Background/aims: Apoptosis is a key event in the pathophysiology of many liver diseases. Primary human hepatocytes (PHH) provide a useful model to study physiological and pathophysiological processes in the liver. Our aim was to optimize PHH cultures to allow studies on induction of apoptosis and of hepatitis B virus (HBV) infection.
Methods: PHH were isolated from human liver tissue by two-step collagenase perfusion. PHH and hepatoma cells were treated with different apoptosis-inducing agents in parallel. PHH cultures were infected with wild type HBV and transduced with HBV genomes using adenoviral vectors.
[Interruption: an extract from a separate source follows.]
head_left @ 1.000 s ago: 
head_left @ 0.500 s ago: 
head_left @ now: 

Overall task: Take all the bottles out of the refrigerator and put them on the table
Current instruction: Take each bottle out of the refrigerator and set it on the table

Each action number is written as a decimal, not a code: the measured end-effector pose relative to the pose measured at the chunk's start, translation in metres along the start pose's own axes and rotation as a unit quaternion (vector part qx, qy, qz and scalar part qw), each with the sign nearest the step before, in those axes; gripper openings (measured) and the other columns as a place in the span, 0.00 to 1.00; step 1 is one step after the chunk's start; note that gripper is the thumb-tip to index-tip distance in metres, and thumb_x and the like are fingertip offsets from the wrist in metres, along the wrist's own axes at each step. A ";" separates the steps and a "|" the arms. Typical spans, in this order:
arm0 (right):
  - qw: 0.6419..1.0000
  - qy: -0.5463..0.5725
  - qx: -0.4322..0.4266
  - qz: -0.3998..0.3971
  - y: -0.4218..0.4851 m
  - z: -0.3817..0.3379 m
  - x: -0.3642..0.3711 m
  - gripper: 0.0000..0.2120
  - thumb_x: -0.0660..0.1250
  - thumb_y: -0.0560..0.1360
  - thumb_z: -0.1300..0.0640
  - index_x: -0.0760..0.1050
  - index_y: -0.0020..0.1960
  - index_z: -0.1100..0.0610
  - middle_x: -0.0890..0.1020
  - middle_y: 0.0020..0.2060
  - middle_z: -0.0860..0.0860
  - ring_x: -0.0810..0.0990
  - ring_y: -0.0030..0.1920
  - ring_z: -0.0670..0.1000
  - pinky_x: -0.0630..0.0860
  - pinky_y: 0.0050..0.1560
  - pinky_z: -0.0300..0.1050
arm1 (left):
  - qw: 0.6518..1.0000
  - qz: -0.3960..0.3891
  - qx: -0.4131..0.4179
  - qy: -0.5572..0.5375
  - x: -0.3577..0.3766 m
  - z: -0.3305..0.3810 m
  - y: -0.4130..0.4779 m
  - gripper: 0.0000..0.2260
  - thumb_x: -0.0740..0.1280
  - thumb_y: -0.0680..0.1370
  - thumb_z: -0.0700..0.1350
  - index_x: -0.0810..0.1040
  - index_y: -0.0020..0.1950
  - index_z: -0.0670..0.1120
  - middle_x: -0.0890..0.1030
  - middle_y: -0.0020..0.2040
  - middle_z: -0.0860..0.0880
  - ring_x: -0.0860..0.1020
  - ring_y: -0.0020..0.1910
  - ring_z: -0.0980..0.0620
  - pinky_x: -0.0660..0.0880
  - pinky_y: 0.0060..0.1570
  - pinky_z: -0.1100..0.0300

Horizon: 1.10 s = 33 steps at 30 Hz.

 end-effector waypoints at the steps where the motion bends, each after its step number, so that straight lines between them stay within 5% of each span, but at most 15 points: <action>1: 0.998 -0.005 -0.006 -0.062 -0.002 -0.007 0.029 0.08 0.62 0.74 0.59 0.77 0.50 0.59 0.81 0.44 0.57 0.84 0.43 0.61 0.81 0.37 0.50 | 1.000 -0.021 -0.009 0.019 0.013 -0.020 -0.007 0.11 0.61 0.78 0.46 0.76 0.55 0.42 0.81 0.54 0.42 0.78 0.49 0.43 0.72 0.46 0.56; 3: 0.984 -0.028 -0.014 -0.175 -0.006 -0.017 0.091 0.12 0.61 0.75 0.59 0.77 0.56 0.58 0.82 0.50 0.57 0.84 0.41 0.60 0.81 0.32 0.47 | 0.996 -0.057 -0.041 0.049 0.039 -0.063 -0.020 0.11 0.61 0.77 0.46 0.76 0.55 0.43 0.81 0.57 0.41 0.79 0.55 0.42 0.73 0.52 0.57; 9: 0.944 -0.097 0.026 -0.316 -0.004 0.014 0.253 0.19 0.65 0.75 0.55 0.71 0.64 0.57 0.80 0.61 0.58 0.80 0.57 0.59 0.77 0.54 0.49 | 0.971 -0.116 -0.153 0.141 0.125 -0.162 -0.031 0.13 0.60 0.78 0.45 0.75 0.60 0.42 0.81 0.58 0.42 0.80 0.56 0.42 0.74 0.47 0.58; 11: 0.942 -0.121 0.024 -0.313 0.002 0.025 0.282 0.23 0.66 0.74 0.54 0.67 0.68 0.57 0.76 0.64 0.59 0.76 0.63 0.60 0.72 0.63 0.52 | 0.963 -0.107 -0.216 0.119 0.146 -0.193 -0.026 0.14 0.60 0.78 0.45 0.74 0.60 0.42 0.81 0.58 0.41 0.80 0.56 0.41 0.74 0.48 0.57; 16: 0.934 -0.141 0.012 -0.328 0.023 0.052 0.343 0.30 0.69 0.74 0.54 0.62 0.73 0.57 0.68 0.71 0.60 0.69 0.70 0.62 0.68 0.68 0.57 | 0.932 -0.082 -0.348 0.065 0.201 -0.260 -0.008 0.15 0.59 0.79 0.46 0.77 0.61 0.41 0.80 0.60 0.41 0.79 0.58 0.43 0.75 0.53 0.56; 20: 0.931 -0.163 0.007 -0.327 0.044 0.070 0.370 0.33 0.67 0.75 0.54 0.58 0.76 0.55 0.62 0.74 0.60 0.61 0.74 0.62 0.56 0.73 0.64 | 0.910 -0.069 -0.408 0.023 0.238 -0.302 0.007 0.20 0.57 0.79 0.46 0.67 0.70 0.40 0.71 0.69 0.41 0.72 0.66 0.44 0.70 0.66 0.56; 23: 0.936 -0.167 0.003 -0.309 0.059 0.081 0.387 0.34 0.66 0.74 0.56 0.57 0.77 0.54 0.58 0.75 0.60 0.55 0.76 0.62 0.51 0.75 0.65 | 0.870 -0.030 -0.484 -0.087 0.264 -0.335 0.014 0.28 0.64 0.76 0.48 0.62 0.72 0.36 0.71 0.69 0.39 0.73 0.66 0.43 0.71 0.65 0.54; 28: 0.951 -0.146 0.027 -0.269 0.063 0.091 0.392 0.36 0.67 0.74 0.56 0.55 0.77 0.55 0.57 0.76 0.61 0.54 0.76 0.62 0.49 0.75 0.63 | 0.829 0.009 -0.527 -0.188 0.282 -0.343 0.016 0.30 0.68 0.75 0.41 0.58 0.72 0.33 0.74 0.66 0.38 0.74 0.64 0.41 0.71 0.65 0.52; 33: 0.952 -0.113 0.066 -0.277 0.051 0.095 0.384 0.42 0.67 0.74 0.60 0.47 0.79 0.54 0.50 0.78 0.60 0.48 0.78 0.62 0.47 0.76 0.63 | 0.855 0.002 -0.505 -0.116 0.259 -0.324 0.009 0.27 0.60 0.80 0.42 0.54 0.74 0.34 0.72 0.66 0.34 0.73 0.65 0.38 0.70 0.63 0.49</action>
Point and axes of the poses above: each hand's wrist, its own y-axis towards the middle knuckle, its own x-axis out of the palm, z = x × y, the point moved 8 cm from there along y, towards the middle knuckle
Results: PHH were successfully isolated from 40 different tissue samples with high viability and purity. Perfusion time and seeding density turned out to be critical parameters for optimal cell yield and culture conditions, respectively. Serum addition to the medium reduced viability of PHH. PHH allowed reproducible studies of CD95-dependent and -independent apoptosis. Sensitivity towards CD95-mediated apoptosis was markedly higher than in hepatoma cells. PHH could efficiently be infected with HBV, but infection did neither induce apoptosis nor prevent CD95-induced cell death.
Conclusions: Our data show that PHH provide an excellent tool for the investigation of apoptosis induced by agents like death receptor-ligands and hepatotropic viruses.